You can use the esc
<http://julia.readthedocs.org/en/latest/stdlib/base/?highlight=esc#Base.esc>
function
that can introduce variables in the calling environment
julia> type Point
x
y
end
julia> macro fetch(p)
variables = quote
x = $p.x
y = $p.y
end
return esc(variables)
end
julia> p = Point(5, 10)
Point(5,10)
julia> x
ERROR: x not defined
julia> y
ERROR: y not defined
julia> @fetch p;
julia> x
5
julia> y
10
On Saturday, June 7, 2014 2:35:59 AM UTC-5, Andrew Simper wrote:
>
> A lot of the time it is good to copy a structure to local variables and
> then process on those for efficiency before storing the local values back
> to a structure.
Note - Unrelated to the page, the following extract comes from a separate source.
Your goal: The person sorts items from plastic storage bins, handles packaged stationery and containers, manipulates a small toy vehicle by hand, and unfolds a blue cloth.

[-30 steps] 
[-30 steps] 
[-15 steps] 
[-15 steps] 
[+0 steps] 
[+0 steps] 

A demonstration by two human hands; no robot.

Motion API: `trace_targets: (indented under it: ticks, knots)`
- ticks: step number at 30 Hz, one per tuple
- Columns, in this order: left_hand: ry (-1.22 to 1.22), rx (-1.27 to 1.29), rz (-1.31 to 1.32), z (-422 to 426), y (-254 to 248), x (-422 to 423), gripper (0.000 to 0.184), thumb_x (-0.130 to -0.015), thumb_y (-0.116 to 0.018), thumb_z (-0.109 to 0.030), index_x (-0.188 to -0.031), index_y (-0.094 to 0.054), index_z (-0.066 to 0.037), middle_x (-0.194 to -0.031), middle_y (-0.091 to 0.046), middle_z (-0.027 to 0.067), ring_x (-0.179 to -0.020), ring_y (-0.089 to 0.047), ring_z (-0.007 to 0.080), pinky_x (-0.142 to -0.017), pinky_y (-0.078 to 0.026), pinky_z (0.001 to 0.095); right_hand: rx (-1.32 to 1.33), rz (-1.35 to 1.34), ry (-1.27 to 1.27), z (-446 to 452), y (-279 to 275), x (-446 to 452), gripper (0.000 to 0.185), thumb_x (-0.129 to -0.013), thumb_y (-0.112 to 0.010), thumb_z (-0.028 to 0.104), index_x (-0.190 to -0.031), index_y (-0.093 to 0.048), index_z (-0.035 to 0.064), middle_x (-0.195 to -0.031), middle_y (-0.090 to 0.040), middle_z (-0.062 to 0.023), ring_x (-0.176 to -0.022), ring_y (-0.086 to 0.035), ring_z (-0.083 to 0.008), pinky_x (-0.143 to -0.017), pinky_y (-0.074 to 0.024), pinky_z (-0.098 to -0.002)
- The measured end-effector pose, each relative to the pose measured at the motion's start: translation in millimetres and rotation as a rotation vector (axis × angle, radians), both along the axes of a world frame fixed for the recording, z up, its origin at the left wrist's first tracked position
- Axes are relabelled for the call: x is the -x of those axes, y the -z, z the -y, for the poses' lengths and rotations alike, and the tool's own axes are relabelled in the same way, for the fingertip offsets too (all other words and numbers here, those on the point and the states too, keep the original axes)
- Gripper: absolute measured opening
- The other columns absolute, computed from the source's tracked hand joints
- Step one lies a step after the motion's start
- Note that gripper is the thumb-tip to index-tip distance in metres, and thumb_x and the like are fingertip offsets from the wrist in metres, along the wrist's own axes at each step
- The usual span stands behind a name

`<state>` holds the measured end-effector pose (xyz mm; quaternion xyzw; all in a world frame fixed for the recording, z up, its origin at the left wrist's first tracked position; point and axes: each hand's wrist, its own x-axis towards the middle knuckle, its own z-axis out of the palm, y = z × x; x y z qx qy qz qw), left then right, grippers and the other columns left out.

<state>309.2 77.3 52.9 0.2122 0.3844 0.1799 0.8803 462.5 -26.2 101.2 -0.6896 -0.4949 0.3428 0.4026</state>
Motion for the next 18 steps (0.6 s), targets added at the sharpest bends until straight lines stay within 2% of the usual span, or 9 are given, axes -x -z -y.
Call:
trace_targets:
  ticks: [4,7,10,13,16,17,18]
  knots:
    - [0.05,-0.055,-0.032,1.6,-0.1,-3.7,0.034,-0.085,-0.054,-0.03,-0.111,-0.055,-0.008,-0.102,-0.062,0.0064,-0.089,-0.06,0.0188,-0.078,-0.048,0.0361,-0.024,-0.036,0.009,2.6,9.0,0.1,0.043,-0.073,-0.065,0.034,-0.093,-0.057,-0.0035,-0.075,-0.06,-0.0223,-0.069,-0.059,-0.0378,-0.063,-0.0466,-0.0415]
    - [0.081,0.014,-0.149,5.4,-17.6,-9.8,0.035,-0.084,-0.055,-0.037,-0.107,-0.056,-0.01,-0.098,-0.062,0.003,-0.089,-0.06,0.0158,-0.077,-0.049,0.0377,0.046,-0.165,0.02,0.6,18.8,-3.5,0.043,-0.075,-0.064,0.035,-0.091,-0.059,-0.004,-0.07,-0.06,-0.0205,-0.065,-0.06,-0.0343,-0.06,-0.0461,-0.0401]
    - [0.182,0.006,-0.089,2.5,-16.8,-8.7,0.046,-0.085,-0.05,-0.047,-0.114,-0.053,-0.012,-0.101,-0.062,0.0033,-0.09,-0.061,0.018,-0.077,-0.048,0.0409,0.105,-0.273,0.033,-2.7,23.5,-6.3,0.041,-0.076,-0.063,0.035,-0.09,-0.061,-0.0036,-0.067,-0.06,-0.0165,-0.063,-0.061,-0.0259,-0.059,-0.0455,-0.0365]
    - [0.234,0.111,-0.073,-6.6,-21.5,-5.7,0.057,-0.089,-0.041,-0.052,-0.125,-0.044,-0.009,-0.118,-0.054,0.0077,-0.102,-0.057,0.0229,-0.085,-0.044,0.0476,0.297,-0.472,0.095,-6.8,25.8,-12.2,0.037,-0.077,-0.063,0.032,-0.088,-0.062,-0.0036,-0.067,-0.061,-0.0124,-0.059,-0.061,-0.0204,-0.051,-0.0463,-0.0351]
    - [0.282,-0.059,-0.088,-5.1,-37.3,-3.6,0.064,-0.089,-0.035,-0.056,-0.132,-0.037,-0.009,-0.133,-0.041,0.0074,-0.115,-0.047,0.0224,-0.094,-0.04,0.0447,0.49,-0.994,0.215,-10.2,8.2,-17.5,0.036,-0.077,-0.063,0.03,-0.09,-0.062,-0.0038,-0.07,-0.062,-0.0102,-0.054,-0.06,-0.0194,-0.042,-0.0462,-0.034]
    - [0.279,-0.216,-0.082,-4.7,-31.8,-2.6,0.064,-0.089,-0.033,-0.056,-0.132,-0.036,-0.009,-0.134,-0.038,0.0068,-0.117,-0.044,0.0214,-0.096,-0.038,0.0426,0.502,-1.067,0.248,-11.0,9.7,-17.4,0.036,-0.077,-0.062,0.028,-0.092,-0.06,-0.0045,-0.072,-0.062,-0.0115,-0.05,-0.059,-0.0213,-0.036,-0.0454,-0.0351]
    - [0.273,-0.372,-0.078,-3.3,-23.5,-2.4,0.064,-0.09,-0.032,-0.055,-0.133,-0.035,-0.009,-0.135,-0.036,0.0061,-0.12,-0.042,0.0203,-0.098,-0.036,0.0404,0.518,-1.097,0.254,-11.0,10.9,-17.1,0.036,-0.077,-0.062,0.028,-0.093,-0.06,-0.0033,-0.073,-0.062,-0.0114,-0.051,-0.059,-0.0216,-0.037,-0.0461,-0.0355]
To help out with this I'm trying to write a macro, so this
> is what I would like the end result to be:
>
> Point
> x::Float64
> y::Float64
> end
>
> function process (p::Point)
> local x = p.x;
> local y = p.y;
> # do some processing on x and y
> p.x = x
> p.y = y
> end
>
> and I would like write a macro that does this so the end code would like
> like:
>
> function process (p::Point)
> @fetch p
> # do some processing on x and y
> @store p
> end
>
> So far I've got this working at the REPL using:
>
> point = Point (1, 2)
> map (eval, ([:($name = point.$name) for name in names(point)]))
> println("x=$(x) y=$(y)")
>
> which prints out: x=1.0 y=2.0
>
> Can someone please help out turning this into a macro?